‘Us v. Them’: the Strategic Use of Religion in Far-right Parties

How Anti-Migration and Identity Politics Work? The Case of the Dansk Folkeparti

Denmark is one of the happiest countries in the world and it might be surprising to hear that the country where our beloved Lego comes from might not be so liberal after all. In Denmark like in other European countries far-right parties have been gaining more support. The party I am going to discuss is the Dansk Folkeparti (DF) and how they utilise identity politic and anti-migration in tandem with religion.

Christianity and Islam are the two most heavily used religions in the rhetoric of the DF. Scholars have shown that the party ties Christianity to the national identity of Denmark and counterparts this to Islam which is the main religion of immigrants. This has fostered an ‘us’ versus ‘them’ stance of the DF regarding Muslim immigrants. Authors have stated that the party regularly makes statements in which they assign specific attributes to each religion – for example Christianity being more ‘modern’ and Islam more ‘traditional’, which sets these two religions further apart from the other. This is not a trait specific to the DF but can also be seen in the cases of Lega Nord in Italy, and Rassemblement National in France.

Photo by Aksel Fristrup on Unsplash

A threat to the national identity

The DF argues that the immigration of Muslims threatens the Danish national identity, which is still rooted in Christianity even though Denmark is highly secularised.
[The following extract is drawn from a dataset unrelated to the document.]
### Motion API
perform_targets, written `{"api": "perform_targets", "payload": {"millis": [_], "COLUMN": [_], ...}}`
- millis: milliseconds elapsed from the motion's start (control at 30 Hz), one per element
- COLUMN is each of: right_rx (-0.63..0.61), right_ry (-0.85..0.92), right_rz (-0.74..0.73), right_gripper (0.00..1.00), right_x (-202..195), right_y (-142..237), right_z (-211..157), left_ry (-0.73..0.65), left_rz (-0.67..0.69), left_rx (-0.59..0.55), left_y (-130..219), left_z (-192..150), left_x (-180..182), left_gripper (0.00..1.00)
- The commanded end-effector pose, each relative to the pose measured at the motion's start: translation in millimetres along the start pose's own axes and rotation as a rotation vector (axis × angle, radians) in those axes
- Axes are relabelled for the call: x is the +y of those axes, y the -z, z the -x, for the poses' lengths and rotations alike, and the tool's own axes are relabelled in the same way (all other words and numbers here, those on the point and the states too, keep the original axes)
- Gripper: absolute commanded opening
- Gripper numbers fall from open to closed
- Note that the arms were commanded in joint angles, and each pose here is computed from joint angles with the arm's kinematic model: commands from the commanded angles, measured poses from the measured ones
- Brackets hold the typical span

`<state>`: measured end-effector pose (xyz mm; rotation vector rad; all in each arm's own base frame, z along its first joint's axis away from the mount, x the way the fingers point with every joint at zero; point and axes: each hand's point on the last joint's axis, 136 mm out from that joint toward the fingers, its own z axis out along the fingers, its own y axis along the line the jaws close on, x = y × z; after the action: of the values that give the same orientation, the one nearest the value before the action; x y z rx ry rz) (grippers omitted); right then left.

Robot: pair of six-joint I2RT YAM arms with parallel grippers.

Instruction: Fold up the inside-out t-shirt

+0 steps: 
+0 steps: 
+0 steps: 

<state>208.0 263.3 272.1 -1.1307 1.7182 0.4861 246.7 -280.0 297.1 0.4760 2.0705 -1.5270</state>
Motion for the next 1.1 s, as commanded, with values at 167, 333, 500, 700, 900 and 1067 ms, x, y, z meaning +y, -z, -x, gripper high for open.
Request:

Scholars state that the Danes care for Christian values, such as a traditional family and, being a hardworking member of society, other parts of the Danish national identity are democracy, the welfare, and social equality. Islam threatens these values by for example having a different idea of ‘traditional family’ or the oppression of women in the religion. These characteristics the DF assigns to Islam threaten the national identity and culture of Denmark. This argument is also commonly used by the Rassemblement National.

Researchers state that Denmark has, in the past and now, issues with accommodating a more diverse religious and cultural society, this exceptionalism has become part of the cultural and national identity. Another argument is that some Danes believe, Christianity and Islam cannot be present harmoniously in Denmark. This establishes the use of ‘us’ and ‘them’ in political and public discourse. ‘Us’ referring the to Danes and ‘them’ referring to the unwanted immigrants. The use of such language further alienates and distinguishes the two religions.

The anti-immigration / anti-Muslim stance

Kristian Thulesen Dahl (left), chairman of the DF. Ph News Øresund – Sofie Paisley. 16 June 2017. Found on Wikimedia Commons. This file is licensed under the Creative Commons Attribution 2.0 Generic license.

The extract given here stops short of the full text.